---------- Data for analysis

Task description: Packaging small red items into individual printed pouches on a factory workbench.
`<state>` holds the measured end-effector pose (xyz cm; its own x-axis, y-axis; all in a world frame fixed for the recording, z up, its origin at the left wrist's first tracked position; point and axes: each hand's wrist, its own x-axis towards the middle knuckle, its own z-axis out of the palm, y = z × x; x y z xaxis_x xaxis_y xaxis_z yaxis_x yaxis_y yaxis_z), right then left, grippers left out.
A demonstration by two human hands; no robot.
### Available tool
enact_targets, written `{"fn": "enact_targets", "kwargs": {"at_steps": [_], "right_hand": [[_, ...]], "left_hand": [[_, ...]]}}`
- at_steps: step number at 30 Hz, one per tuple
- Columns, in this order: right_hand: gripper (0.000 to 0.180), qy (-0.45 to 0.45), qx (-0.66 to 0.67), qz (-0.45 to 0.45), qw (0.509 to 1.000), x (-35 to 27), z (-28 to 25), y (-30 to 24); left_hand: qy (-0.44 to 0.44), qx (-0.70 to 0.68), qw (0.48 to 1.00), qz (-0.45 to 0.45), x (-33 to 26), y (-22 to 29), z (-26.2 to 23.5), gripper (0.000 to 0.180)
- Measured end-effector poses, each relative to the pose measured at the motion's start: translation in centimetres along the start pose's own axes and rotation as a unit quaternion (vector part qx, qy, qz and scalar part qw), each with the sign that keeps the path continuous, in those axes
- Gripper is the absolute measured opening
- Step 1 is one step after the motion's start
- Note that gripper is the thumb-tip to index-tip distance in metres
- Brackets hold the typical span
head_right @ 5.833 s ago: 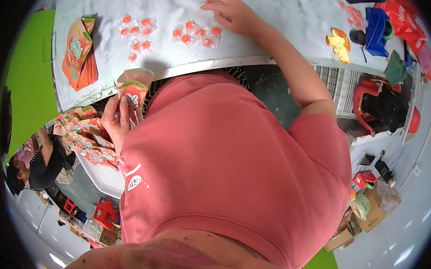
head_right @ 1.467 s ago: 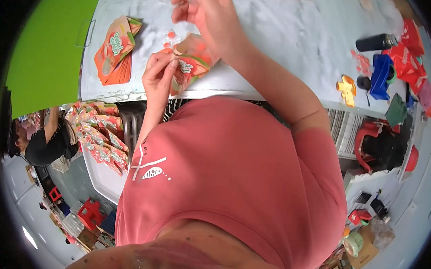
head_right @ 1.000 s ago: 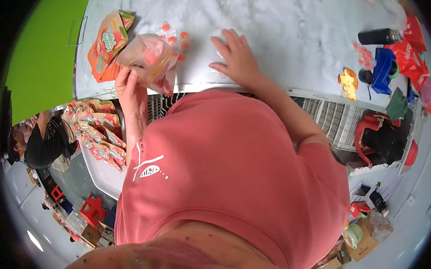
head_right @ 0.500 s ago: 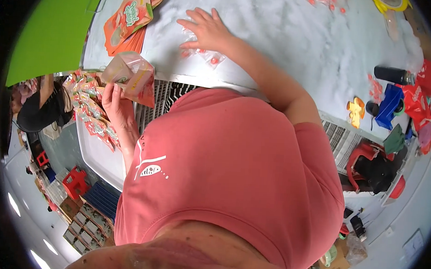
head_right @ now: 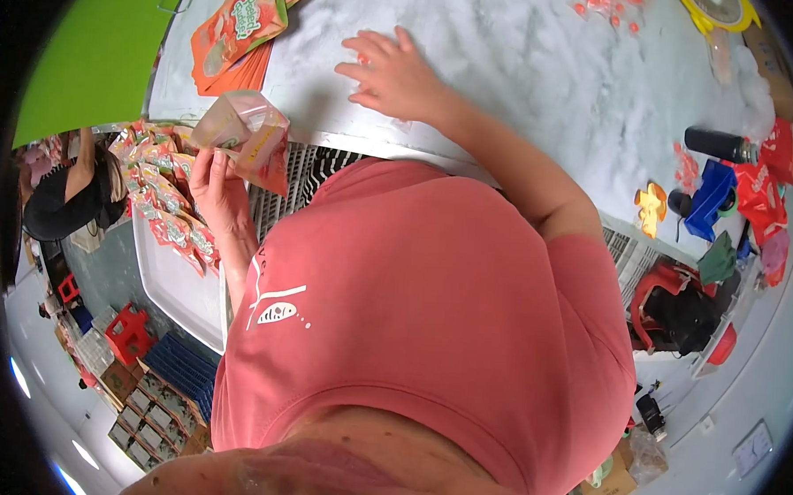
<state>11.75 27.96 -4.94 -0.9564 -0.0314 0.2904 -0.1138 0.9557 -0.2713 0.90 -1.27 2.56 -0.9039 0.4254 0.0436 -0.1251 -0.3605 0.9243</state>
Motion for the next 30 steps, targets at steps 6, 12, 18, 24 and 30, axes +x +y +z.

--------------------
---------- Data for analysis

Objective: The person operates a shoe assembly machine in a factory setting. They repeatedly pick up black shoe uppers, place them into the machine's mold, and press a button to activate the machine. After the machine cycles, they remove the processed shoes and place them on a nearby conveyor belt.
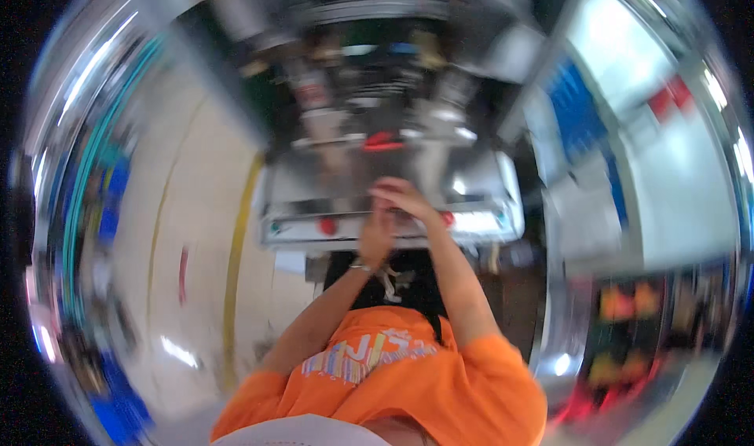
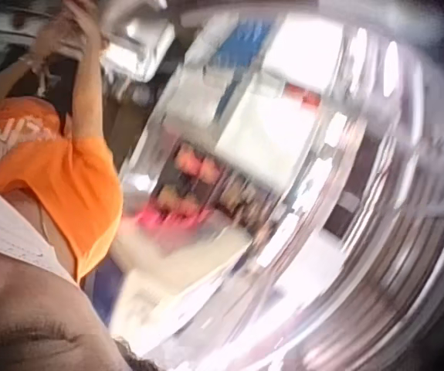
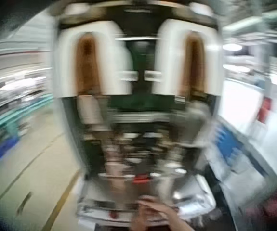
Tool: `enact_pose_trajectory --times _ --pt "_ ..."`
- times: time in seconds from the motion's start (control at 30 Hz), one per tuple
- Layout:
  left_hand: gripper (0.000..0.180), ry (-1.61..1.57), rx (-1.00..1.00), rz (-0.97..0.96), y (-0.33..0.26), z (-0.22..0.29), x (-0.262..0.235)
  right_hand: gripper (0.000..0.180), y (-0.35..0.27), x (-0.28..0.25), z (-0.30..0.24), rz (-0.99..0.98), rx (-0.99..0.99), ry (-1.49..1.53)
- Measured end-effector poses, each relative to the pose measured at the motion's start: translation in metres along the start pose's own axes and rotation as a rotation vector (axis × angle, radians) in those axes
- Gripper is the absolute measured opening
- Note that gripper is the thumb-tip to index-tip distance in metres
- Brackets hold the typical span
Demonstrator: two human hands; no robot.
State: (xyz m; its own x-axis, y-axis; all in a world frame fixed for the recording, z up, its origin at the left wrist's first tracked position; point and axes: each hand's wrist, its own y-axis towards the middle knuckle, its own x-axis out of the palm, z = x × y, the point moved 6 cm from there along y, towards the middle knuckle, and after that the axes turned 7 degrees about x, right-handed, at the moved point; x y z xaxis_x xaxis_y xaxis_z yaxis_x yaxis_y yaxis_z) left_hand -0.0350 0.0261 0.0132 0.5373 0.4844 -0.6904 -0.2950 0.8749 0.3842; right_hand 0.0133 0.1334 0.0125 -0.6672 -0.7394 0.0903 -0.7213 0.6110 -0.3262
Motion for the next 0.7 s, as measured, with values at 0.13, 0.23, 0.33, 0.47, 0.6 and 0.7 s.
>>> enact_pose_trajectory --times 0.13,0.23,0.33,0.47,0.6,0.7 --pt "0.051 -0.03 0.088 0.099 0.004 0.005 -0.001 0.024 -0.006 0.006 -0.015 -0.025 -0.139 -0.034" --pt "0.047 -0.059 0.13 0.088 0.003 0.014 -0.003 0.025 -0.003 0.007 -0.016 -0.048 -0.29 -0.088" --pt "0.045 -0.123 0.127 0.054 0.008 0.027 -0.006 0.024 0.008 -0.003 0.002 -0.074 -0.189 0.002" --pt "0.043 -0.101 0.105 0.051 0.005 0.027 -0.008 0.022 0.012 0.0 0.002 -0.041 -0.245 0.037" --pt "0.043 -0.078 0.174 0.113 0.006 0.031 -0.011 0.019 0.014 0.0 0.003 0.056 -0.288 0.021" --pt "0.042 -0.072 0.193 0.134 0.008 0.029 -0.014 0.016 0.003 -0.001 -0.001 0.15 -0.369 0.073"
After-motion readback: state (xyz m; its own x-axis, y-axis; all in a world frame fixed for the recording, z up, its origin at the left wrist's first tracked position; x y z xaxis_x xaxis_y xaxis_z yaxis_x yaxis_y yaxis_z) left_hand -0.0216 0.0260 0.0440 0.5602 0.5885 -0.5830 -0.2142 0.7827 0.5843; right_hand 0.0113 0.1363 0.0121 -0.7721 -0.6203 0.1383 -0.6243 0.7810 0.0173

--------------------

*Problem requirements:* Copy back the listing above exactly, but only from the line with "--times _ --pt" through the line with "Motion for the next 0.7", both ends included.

*Exercise response:*
Tool: `enact_pose_trajectory --times _ --pt "_ ..."`
- times: time in seconds from the motion's start (control at 30 Hz), one per tuple
- Layout:
  left_hand: gripper (0.000..0.180), ry (-1.61..1.57), rx (-1.00..1.00), rz (-0.97..0.96), y (-0.33..0.26), z (-0.22..0.29), x (-0.262..0.235)
  right_hand: gripper (0.000..0.180), y (-0.35..0.27), x (-0.28..0.25), z (-0.30..0.24), rz (-0.99..0.98), rx (-0.99..0.99), ry (-1.49..1.53)
- Measured end-effector poses, each relative to the pose measured at the motion's start: translation in metres along the start pose's own axes and rotation as a rotation vector (axis × angle, radians) in those axes
- Gripper is the absolute measured opening
- Note that gripper is the thumb-tip to index-tip distance in metres
- Brackets hold the typical span
Demonstrator: two human hands; no robot.
State: (xyz m; its own x-axis, y-axis; all in a world frame fixed for the recording, z up, its origin at the left wrist's first tracked position; point and axes: each hand's wrist, its own y-axis towards the middle knuckle, its own x-axis out of the palm, z = x × y, the point moved 6 cm from there along y, towards the middle knuckle, and after that the axes turned 7 degrees about x, right-handed, at the moved point; x y z xaxis_x xaxis_y xaxis_z yaxis_x yaxis_y yaxis_z) left_hand -0.0350 0.0261 0.0132 0.5373 0.4844 -0.6904 -0.2950 0.8749 0.3842; right_hand 0.0133 0.1334 0.0125 -0.6672 -0.7394 0.0903 -0.7213 0.6110 -0.3262
Motion for the next 0.7 s, as measured, with values at 0.13, 0.23, 0.33, 0.47, 0.6 and 0.7 s.

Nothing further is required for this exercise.